The weights of adult males are normally distributed with a mean of 172 lb and a standard deviation of 29 lb.
1.Find the weight that divides the upper 2% of weights from the lower 98%.
Can anyone please explain how to do this,I have no idea from where to begin.
Thanks.
Z = (score-mean)/SD
Find table in the back of your statistics text labeled something like "areas under normal distribution" to find the Z score that fits that proportion.
Insert values in above equation to find weight score.
To find the weight that divides the upper 2% from the lower 98%, you need to use the concept of the standard normal distribution.
Here are the steps to solve this problem:
Step 1: Convert the given weights to standard scores (z-scores). The formula for calculating the z-score is:
z = (x - μ) / σ
where:
x = the given weight
μ = the mean of the distribution (172 lb)
σ = the standard deviation of the distribution (29 lb)
Step 2: Find the z-score that corresponds to the upper 2% of the distribution. This can be done by finding the z-score associated with the area under the normal curve to the left of the desired upper percentile (2%).

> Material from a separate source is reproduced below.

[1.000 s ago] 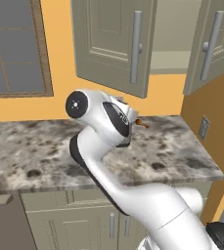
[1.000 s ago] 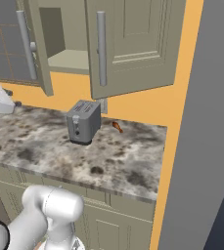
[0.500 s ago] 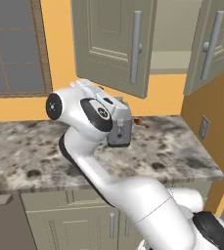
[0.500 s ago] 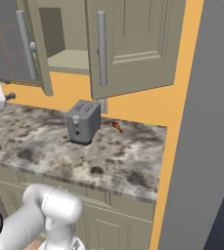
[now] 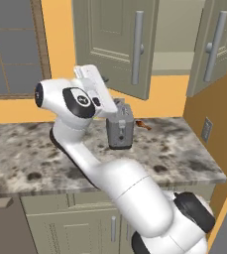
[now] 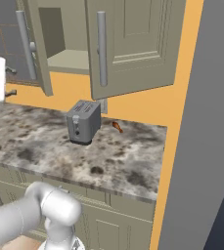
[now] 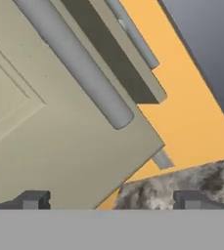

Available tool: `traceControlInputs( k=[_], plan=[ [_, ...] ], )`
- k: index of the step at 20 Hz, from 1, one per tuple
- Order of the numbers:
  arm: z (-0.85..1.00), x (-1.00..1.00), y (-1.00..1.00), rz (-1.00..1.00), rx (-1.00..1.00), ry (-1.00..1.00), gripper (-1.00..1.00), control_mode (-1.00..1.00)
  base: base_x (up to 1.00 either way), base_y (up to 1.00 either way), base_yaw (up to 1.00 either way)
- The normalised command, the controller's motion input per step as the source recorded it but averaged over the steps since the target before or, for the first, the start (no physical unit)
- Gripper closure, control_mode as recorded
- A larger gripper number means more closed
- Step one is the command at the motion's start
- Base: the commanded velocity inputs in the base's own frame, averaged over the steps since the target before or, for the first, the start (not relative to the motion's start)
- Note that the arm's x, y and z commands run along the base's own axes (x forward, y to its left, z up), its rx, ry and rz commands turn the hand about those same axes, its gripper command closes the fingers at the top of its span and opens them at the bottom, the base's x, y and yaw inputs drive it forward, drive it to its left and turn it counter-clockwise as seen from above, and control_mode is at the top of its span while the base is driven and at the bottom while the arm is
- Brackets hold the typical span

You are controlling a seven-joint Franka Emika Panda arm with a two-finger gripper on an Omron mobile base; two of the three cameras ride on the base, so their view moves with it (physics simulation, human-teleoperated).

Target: Close all open cabinet doors.

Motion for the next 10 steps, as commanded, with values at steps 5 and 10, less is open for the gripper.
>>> traceControlInputs(
  k=[5, 10],
  plan=[
    [0.25, 0.13, -0.08, -0.15, 0.26, -0.15, -1.00, -1.00, 0.00, 0.00, 0.00],
    [-0.04, 0.41, -0.17, -0.02, 0.17, -0.13, -1.00, -1.00, 0.00, 0.00, 0.00]
  ],
)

This is typically done using a standard normal distribution table, or you can use a calculator or software that provides this functionality.
Step 3: Once you have the z-score for the upper 2%, you can use it to find the weight that corresponds to that z-score. This can be done by rearranging the z-score formula:
x = z * σ + μ
where:
x = the weight that divides the upper 2% from the lower 98%
z = the z-score corresponding to the upper 2%
μ = the mean of the distribution (172 lb)
σ = the standard deviation of the distribution (29 lb)
By plugging in the values into the formula, you can find the weight that divides the upper 2% from the lower 98%.
I hope this explanation helps you understand how to approach and solve this problem.